Child Labor

I love listening to my grandfather’s stories.  He grew up on a farm in OK, during the Dustbowl and Great Depression.  I’ve come to notice though, that most of those stories revolved somehow around the labor he did on the farm.

He tells me about how he and an older brother were responsible for the daily milking of the dairy herd. “A dairy herd, now, that was steady money for a farm, everything else had a season, a rise and a fall of prices, but dairy prices stayed fairly steady.” So, his daddy had about 20 head of dairy cows and those 2 boys did the twice daily milking. Grampa noted that he really didn’t remember a time before he was milking.  He also noted that as soon as he went away to college his father sold that herd of dairy. :-D

Another worker – I read somewhere recently that in most countries, a child can bring in more money than it costs to feed them, usually by age 9.  I’m sure in my grandpa’s case that was true.
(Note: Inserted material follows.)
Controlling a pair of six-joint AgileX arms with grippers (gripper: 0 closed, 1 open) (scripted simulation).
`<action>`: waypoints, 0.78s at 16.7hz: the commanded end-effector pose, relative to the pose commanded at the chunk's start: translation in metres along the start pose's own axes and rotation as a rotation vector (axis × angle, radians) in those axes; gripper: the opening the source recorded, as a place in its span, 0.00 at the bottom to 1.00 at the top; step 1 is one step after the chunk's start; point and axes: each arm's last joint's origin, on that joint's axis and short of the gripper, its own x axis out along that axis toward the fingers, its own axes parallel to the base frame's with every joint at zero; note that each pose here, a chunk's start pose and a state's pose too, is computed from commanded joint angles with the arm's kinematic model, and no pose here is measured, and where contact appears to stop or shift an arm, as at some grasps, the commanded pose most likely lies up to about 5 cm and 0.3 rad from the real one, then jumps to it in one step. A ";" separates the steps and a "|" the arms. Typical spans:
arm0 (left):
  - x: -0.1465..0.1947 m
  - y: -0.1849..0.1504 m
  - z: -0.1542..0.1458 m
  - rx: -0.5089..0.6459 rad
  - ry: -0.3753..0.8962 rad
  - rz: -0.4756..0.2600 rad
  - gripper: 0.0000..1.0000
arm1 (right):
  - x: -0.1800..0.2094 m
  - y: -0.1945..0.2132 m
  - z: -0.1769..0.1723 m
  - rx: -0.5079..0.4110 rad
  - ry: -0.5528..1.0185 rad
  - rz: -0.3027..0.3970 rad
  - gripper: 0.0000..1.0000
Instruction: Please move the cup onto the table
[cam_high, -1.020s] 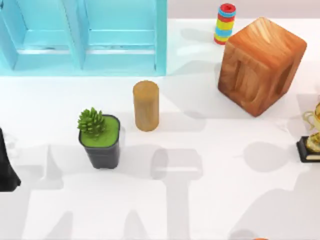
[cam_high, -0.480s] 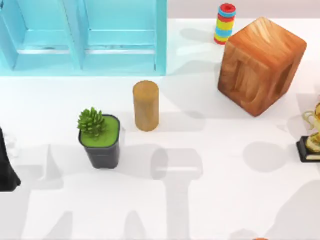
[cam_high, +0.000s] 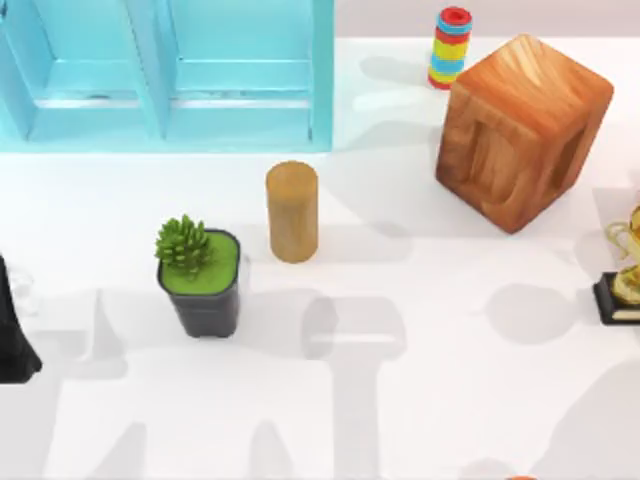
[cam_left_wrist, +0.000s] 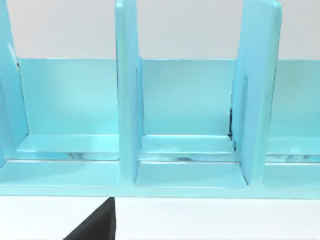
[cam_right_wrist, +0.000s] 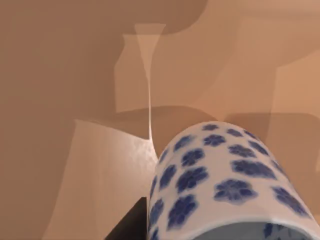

Whether it’s by collecting or processing farm products, or lending their labor to other farms/families in return for trade items, children’s work shouldn’t be overlooked. A responsible babysitter will soon find their time in great demand. A nimble fingered youth can help with tedious tasks, freeing more skilled labor for tasks that can’t be done by a 9 year old.  With my grandpa it was cows, but all sorts of smaller animals can be raised by children.  Rabbits, fowl, goats, just to name a few.

Done wrong – This is not to be confused as an endorsement of practices that damage a child physically or emotionally.  Children loosing fingers or lungs in sweatshops, not cool.  Children shouldn’t be expected to do an adult’s work in terms of weight or speed or endurance, not until they have put on most of their adult growth.  While it might not kill them, I’ve seen the damage that can be done, and it’s cruel.

Lead, don’t push –  Show children that work is rewarded and that team work can yield greater results; that is the best way to get them interested in economy.  Don’t underestimate chores.  Done right they can show a child many aspects of life and general labor so they can find something they really like doing.  Learning the inputs and outputs of the household economy can be helpful too.  Let children who need math practice balance the books with you for a couple of months. Or let a child try their hand at the weekly grocery shopping, complete with list and budget and calculator.

Toddlers –  When he’s focused, my 2 year old can be helpful.  I save a lot of seed, and he has figured out the gist of it.  Usually a dried stalk/shell that needs to be crushed/opened.  Done over a bowl, I can then easily separate the chaff from the seed.   He sat in my lap and helped me shell green beans for 20 minutes once.   He often stands on a stool and helps dry dishes. Yea, it eventually loses focus and devolves into play, but it’s still help, and often makes a task less tedious.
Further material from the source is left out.